In this lesson students will explore musical form using the action blocks.
For this lesson we will use Hot Cross Buns. Hot Cross Buns is a Power Piece in that it demonstrates two key concepts very well and in the simplest possible way.
First, it demonstrates a melody that uses scale degrees 3, 2, and 1. Secondly, its melody has a solid and salient AABA structure. Music Blocks is a good way to introduce melodic structure and form because chunks can be scripted to be analogous to musical form and melodic structure easily and clearly.
- As a group, figure out form of HCB with colored cups. (10 min)
- In small groups (maybe individually), have students transcribe HCB with Music Blocks by ordering pre-fabricated blocks (with names as name of different colors). (10 min)
- Explore transformations using repeat/transposition/inverse blocks. (10 min)
- Ask students to change it up to make their own form. (10 min)
- Change the notes of the stacks to make your own melodies within the form. (10 min)
- Showcase, sharing, and reflection. (10 min)
Number of Students
Up to 10.
In music, the whole note is the reference for which all divisions are made. A geometric circle works similarly as well — 360 being “the whole”. The way we divide 360 creates the basic shapes.
To explore structure. We will learn more about musical form as well as scripts in computation.
Lead students to discover “Hot Cross Buns”. Often, I like to use red and blue cups to represent different parts of the melody. Sometimes, I also like to do a “name that tune” by dovetailing from a broader introduction of Music Blocks’ basic features into the first notes of Hot Cross Buns and asking students if they know the melody (if not, we spend some time learning it).
A. Starting the Lesson
Students will start their activity with the melodic components of Hot Cross Buns scripted as two individual chunks an the screen and the necessary blocks to create the melody.
B. Problem Solving
Students should be given an opportunity to sing Hot Cross Buns, led by a knowledgeable instructor. This will help the class warm up their ears and refresh their memory of the tune, so that they can focus on the problem solving and theory aspects of the activity. Alphabetic note names are also possible (as well as East Indian solfѐge), but the default is Western solfѐge . You sing the tune together with both the lyrics and the solfѐge/alphabet names of the notes.
Teachers should guide students to observe the structure of the chunks on the screen. Have the students, for example, point to the notes in the chunks as they sing.
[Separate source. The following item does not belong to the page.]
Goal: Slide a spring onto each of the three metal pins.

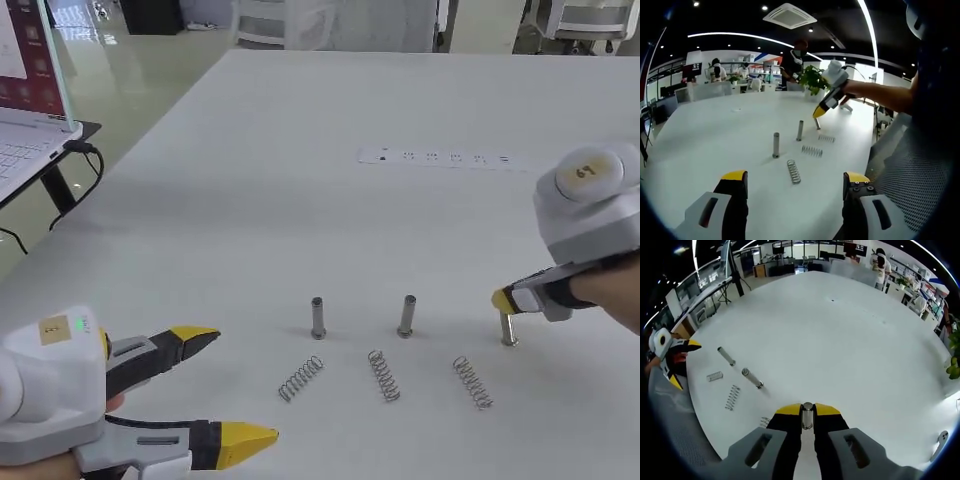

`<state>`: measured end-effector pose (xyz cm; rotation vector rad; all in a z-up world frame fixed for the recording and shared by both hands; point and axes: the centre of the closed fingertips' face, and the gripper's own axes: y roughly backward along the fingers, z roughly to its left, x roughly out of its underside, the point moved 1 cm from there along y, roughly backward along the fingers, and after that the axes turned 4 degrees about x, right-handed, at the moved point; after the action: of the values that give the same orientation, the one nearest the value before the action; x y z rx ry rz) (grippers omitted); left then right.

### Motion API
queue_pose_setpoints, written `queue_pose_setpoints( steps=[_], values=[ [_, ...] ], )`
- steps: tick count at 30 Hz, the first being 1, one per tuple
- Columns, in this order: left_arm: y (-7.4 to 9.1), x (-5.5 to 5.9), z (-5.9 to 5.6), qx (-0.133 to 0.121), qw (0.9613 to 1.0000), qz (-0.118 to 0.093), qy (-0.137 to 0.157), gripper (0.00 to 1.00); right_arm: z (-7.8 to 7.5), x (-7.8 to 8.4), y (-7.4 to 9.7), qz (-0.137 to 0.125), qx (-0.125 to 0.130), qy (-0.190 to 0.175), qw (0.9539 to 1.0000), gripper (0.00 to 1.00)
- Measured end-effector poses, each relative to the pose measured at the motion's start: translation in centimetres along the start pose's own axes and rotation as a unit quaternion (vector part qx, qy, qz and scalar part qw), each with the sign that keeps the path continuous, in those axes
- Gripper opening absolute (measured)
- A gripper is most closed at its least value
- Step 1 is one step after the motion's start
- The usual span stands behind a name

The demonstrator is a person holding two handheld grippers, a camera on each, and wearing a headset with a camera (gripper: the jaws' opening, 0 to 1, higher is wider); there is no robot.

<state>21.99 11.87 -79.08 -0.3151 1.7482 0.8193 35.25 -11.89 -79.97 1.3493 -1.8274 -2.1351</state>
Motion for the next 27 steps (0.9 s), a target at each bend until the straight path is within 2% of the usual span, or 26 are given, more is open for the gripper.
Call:
queue_pose_setpoints(
  steps=[17, 27],
  values=[
    [0.0, 0.1, 0.0, 0.002, 1.0, 0.004, -0.001, 0.73, -0.1, 0.7, 0.6, -0.01, 0.002, 0.03, 0.9995, 0.06],
    [-0.2, 0.1, 0.1, 0.003, 1.0, 0.005, -0.001, 0.72, -0.5, 1.1, 0.7, -0.011, 0.006, 0.035, 0.9993, 0.06]
  ],
)
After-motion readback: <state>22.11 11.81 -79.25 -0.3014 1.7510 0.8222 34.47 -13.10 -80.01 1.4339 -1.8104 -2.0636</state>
Ask the class questions like “What do you think the number next to the note block mean?” and “What do you think the repeat blocks do?” If there is time, you may even try to have the students sing what they see in front of them without repeats and with different numbers for the note value (without having them move any of the blocks) to test their understanding.
Once the class is adequately prepared, ask them to try to use the five blocks on the left hand side of the screen (two “HCB” blocks, one “Penny” block, a Repeat block, and a start block) to create Hot Cross Buns’ melody.
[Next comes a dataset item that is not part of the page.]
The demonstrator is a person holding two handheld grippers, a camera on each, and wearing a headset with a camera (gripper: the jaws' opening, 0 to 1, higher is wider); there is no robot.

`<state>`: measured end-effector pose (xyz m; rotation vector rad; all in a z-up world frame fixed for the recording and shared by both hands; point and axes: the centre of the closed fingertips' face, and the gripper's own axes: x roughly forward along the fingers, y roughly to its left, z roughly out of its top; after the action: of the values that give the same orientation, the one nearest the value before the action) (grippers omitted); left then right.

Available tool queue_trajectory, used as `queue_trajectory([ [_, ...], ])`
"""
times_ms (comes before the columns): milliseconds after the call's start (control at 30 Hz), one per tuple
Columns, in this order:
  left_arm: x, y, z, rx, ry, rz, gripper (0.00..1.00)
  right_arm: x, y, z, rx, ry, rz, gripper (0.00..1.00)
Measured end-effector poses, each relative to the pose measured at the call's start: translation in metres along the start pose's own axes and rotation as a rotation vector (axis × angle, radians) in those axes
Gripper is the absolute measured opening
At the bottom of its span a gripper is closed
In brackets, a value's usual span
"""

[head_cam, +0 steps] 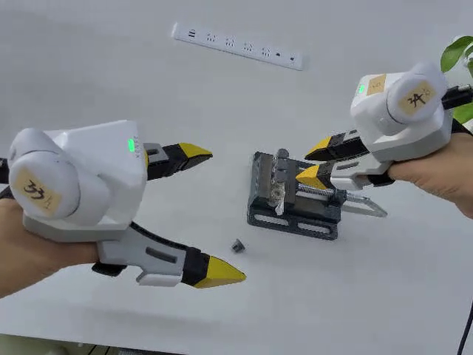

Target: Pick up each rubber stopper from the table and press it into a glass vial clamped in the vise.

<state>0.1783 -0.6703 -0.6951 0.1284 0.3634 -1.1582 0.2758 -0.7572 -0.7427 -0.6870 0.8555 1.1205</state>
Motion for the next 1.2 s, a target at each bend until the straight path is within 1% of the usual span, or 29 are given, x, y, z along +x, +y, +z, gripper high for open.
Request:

C. Mistakes are Opportunities
If students make a mistake, that is fine. It is an opportunity to test their musicianship and problem-solving skills. If students make an error, teachers should ask the student to sing their creations (not just play them). Ask the students if they remember what it is suppose to sound like and have them sing the original memory.
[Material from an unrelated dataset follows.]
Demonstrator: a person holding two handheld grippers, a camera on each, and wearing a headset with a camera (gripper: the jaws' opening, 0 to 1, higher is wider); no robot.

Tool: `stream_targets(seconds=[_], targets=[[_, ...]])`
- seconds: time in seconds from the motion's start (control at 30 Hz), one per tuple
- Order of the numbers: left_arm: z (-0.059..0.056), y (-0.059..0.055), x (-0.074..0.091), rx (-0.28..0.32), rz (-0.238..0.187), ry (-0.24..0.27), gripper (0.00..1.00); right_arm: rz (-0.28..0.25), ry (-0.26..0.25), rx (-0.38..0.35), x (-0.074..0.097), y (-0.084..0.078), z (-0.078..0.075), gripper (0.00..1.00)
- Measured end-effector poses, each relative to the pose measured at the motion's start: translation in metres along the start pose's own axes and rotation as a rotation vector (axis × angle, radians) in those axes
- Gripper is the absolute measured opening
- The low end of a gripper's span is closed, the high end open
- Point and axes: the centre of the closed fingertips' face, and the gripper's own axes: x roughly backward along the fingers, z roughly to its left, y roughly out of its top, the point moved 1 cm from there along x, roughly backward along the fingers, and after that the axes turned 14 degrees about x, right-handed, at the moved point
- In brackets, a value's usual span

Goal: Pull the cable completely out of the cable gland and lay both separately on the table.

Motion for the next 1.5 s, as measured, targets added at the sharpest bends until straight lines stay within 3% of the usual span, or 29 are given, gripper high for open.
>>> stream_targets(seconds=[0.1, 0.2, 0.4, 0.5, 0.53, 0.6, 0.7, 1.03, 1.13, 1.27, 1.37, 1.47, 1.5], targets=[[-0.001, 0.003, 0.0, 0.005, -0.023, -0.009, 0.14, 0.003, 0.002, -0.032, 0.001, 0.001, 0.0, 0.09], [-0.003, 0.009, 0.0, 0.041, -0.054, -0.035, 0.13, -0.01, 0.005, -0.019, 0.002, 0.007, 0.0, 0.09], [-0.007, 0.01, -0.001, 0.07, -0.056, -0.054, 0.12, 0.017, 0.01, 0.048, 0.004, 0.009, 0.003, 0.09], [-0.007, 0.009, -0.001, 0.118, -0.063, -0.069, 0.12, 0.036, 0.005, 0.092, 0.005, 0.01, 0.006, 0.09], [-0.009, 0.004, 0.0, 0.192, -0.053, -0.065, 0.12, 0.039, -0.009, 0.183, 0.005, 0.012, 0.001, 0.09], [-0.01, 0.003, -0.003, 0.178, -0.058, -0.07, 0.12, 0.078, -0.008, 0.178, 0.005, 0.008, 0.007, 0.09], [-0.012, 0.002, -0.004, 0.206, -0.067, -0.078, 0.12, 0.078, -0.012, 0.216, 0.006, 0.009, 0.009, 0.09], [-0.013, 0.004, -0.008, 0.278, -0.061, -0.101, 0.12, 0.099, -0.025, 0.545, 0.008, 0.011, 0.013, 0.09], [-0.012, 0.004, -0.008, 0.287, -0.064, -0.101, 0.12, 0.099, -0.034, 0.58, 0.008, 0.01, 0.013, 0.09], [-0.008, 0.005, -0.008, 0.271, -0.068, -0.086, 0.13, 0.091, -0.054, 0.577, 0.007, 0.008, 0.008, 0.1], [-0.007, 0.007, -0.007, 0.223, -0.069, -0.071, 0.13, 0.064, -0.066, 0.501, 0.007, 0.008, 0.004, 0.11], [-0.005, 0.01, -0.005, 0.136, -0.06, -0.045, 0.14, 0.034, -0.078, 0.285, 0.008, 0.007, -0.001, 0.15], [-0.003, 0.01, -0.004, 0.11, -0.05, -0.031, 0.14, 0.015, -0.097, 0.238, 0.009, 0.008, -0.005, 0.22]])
Try to diagnose the problem by asking yourself the following questions:
- Have they forgotten the tune?
- Are they struggling with the abstract representation?
- Most importantly, what is their approach to solving the problem at hand?
D. Final Solution
Once students begin to solve the problem, task them to describing their method. How did they arrive at their solution? What was their strategy?
These are possible extensions of Hot Cross Buns.
Mixing Pitches and Keeping Melodic Structure
Mixing Structure, Keeping Notes/Pitches
Utilizing Other Blocks
- Have students discuss the relationship between shape and rhythm. You can start from the questions in the bullet list above.
- Have students create their own versions of the projects (either in class or at home) and show their new versions. What is unique? Does it explore something new with regard to note value?
- Music Blocks software (Computer, up-to-date browser)
- If possible, red and blue cups (or equivalent) to demonstrate the musical form (e.g. blue, blue, red, blue for AABA).
- Observe participation
- Do the students action blocks?
- What remixing choices did students make?